Nelson D. Schwartz, NY Times

By the time the conference call ended, it was nearly midnight at Bank of America’s headquarters in Charlotte, N.C., but the bank’s counterespionage work was only just beginning.

A day earlier, on Nov. 29, the director of WikiLeaksJulian Assange, said in an interview that he intended to “take down” a major American bank and reveal an “ecosystem of corruption” with a cache of data from an executive’s hard drive. With Bank of America’s share price falling on the widely held suspicion that the hard drive was theirs, the executives on the call concluded it was time to take action.

Since then, a team of 15 to 20 top Bank of America officials, led by the chief risk officer, Bruce R. Thompson, has been overseeing a broad internal investigation — scouring thousands of documents in the event that they become public, reviewing every case where a computer has gone missing and hunting for any sign that its systems might have been compromised.

In addition to the internal team drawn from departments like finance, technology, legal and communications, the bank has brought in Booz Allen Hamilton, the consulting firm, to help manage the review. It has also sought advice from several top law firms about legal problems that could arise from a disclosure, including the bank’s potential liability if private information was disclosed about clients.

The company’s chief executive, Brian T. Moynihan, receives regular updates on the team’s progress, according to one Bank of America executive familiar with the team’s work, who, like other bank officials, was granted anonymity to discuss the confidential inquiry.

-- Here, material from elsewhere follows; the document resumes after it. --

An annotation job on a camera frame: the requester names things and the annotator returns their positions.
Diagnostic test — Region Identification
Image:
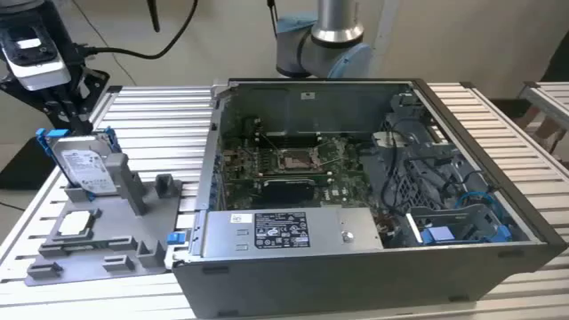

Whether Mr. Assange is bluffing, or indeed has Bank of America in its sights at all, the bank’s defense strategy represents the latest twist in the controversy over WikiLeaks and Mr. Assange.

The United States government has been examining whether Mr. Assange, an Australian, could be charged criminally for the release by WikiLeaks of hundreds of thousands of classified Pentagon and State Department diplomatic cables that became the subject of articles in The New York Times and other publications last month.